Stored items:
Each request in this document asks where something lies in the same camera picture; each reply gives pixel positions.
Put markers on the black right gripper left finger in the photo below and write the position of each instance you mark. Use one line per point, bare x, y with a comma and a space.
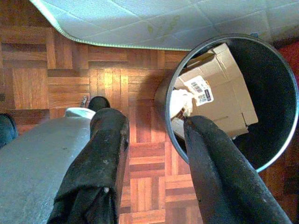
98, 163

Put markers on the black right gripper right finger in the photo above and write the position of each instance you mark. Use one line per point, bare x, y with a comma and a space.
222, 182

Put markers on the black robot right foot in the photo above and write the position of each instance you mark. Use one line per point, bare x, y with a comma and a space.
99, 102

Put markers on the black robot foot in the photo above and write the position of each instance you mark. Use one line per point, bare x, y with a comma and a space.
99, 102
7, 130

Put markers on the cardboard box with label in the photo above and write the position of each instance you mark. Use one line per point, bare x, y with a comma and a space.
229, 93

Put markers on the white crumpled paper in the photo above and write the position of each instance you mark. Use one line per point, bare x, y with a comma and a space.
180, 102

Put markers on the black robot left foot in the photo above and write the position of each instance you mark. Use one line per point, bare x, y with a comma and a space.
7, 130

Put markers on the black round trash bin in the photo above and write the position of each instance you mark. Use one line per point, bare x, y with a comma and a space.
268, 93

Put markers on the red fabric bundle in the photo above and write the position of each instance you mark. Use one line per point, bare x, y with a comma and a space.
289, 56

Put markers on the white quilted mattress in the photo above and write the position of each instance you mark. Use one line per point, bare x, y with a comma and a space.
140, 18

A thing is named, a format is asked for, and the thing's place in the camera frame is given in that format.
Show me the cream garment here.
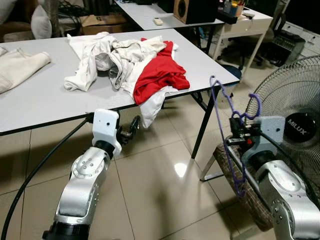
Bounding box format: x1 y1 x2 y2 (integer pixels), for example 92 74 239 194
0 47 52 95

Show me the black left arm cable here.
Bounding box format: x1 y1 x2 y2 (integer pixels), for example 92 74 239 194
0 117 97 240

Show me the white crumpled garment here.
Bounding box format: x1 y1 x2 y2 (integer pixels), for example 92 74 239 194
63 31 167 92

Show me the black desk organizer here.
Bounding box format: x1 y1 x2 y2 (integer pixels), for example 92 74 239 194
217 0 246 25

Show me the purple plastic hanger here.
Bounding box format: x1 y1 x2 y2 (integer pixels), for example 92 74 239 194
208 75 263 198

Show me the plain white shirt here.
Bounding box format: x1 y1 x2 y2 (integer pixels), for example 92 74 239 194
139 84 179 130

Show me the black electronic device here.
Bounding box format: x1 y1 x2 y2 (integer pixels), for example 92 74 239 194
259 30 306 67

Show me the blue bin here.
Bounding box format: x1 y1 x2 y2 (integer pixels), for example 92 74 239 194
219 63 244 82

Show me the brown wooden speaker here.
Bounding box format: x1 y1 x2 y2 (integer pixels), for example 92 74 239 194
173 0 220 25

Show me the brown plaid cushion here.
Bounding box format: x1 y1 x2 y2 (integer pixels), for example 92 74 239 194
213 142 274 232

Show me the black standing fan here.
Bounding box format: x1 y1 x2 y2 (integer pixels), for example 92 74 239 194
244 55 320 203

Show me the red t-shirt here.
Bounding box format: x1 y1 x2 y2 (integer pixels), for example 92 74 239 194
132 37 191 106

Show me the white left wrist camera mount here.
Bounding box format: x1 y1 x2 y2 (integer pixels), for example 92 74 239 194
92 108 123 159

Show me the small white table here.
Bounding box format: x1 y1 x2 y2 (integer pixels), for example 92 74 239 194
114 0 274 77

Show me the brown cardboard box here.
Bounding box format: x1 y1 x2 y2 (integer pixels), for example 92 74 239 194
79 13 129 36

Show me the large white table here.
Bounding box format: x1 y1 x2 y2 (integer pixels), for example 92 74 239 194
0 28 241 182

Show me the white pillow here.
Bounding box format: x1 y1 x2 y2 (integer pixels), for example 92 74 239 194
30 3 54 40

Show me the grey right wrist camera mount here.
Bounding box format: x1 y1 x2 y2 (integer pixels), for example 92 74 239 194
242 115 286 169

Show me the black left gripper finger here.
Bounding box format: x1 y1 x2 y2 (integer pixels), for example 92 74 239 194
127 115 142 140

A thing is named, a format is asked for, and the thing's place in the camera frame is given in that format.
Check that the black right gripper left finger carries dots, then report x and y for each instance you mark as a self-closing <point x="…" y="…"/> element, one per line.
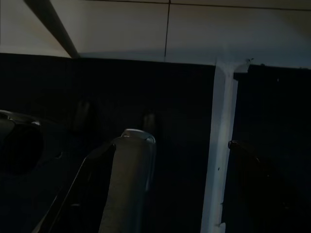
<point x="82" y="199"/>

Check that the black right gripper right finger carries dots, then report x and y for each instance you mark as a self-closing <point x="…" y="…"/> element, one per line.
<point x="267" y="199"/>

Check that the white floor tape strip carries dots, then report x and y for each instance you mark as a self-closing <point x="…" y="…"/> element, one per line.
<point x="218" y="145"/>

§ Exercise
Copy every line above exactly; images stay out.

§ Solved exercise
Each request in this document asks where something lies in the same camera picture; each reply gives pixel positions.
Put markers on the black right gripper left finger in the photo below and write the position of each instance you mark. Use one line per point, bare x, y with a comma and a space.
98, 163

Put markers on the black right gripper right finger in the photo above and write the position of each instance you mark. Use one line per point, bare x, y with a comma and a space.
222, 182

Put markers on the black robot right foot in the photo above and write the position of each instance you mark. Use one line per point, bare x, y with a comma and a space.
99, 102

Put markers on the black robot foot in the photo above and write the position of each instance you mark. Use one line per point, bare x, y with a comma and a space.
99, 102
7, 130

Put markers on the cardboard box with label in the photo above and write the position of each instance you mark. Use one line per point, bare x, y with a comma and a space.
229, 93

Put markers on the white crumpled paper in the photo above and write the position of each instance you mark. Use one line per point, bare x, y with a comma and a space.
180, 102

Put markers on the black robot left foot in the photo above and write the position of each instance you mark. Use one line per point, bare x, y with a comma and a space.
7, 130

Put markers on the black round trash bin in the photo above and write the position of each instance you mark. Use one line per point, bare x, y with a comma and a space.
268, 93

Put markers on the red fabric bundle in the photo above and write the position of each instance you mark. Use one line per point, bare x, y with a comma and a space.
289, 56

Put markers on the white quilted mattress in the photo above and write the position of each instance you mark. Use one line per point, bare x, y with a comma and a space.
140, 18

A thing is named, a format is asked for, and the thing's place in the camera frame is given in that format.
Show me the cream garment here.
Bounding box format: x1 y1 x2 y2 (integer pixels), for example 92 74 239 194
0 47 52 95

Show me the black left arm cable here.
Bounding box format: x1 y1 x2 y2 (integer pixels), for example 92 74 239 194
0 117 97 240

Show me the white crumpled garment here.
Bounding box format: x1 y1 x2 y2 (integer pixels), for example 92 74 239 194
63 31 167 92

Show me the black desk organizer here.
Bounding box format: x1 y1 x2 y2 (integer pixels), for example 92 74 239 194
217 0 246 25

Show me the purple plastic hanger here.
Bounding box format: x1 y1 x2 y2 (integer pixels), for example 92 74 239 194
208 75 263 198

Show me the plain white shirt here.
Bounding box format: x1 y1 x2 y2 (integer pixels), for example 92 74 239 194
139 84 179 130

Show me the black electronic device here.
Bounding box format: x1 y1 x2 y2 (integer pixels), for example 92 74 239 194
259 30 306 67

Show me the blue bin here.
Bounding box format: x1 y1 x2 y2 (integer pixels), for example 92 74 239 194
219 63 244 82

Show me the brown wooden speaker here.
Bounding box format: x1 y1 x2 y2 (integer pixels), for example 92 74 239 194
173 0 220 25

Show me the brown plaid cushion here.
Bounding box format: x1 y1 x2 y2 (integer pixels), for example 92 74 239 194
213 142 274 232

Show me the black standing fan here.
Bounding box format: x1 y1 x2 y2 (integer pixels), for example 92 74 239 194
244 55 320 203

Show me the red t-shirt here.
Bounding box format: x1 y1 x2 y2 (integer pixels), for example 92 74 239 194
132 37 191 106

Show me the white left wrist camera mount here.
Bounding box format: x1 y1 x2 y2 (integer pixels), for example 92 74 239 194
92 108 123 159

Show me the small white table here.
Bounding box format: x1 y1 x2 y2 (integer pixels), for example 92 74 239 194
114 0 274 77

Show me the brown cardboard box here.
Bounding box format: x1 y1 x2 y2 (integer pixels), for example 92 74 239 194
79 13 129 36

Show me the large white table here.
Bounding box format: x1 y1 x2 y2 (integer pixels), for example 92 74 239 194
0 28 241 182

Show me the white pillow here.
Bounding box format: x1 y1 x2 y2 (integer pixels), for example 92 74 239 194
30 3 54 40

Show me the grey right wrist camera mount here.
Bounding box format: x1 y1 x2 y2 (integer pixels), for example 92 74 239 194
242 115 286 169

Show me the black left gripper finger here.
Bounding box format: x1 y1 x2 y2 (integer pixels), for example 92 74 239 194
127 115 142 140

A thing is named, a format is asked for, and the thing's place in the camera frame is given in that format.
Check that the black right gripper left finger carries dots, then report x and y for each instance you mark as a self-closing <point x="…" y="…"/> element, one per line.
<point x="82" y="199"/>

Check that the black right gripper right finger carries dots, then report x and y for each instance you mark as a self-closing <point x="…" y="…"/> element, one per line.
<point x="267" y="199"/>

Check that the white floor tape strip carries dots, then report x and y for each instance you mark as a self-closing <point x="…" y="…"/> element, one per line.
<point x="218" y="145"/>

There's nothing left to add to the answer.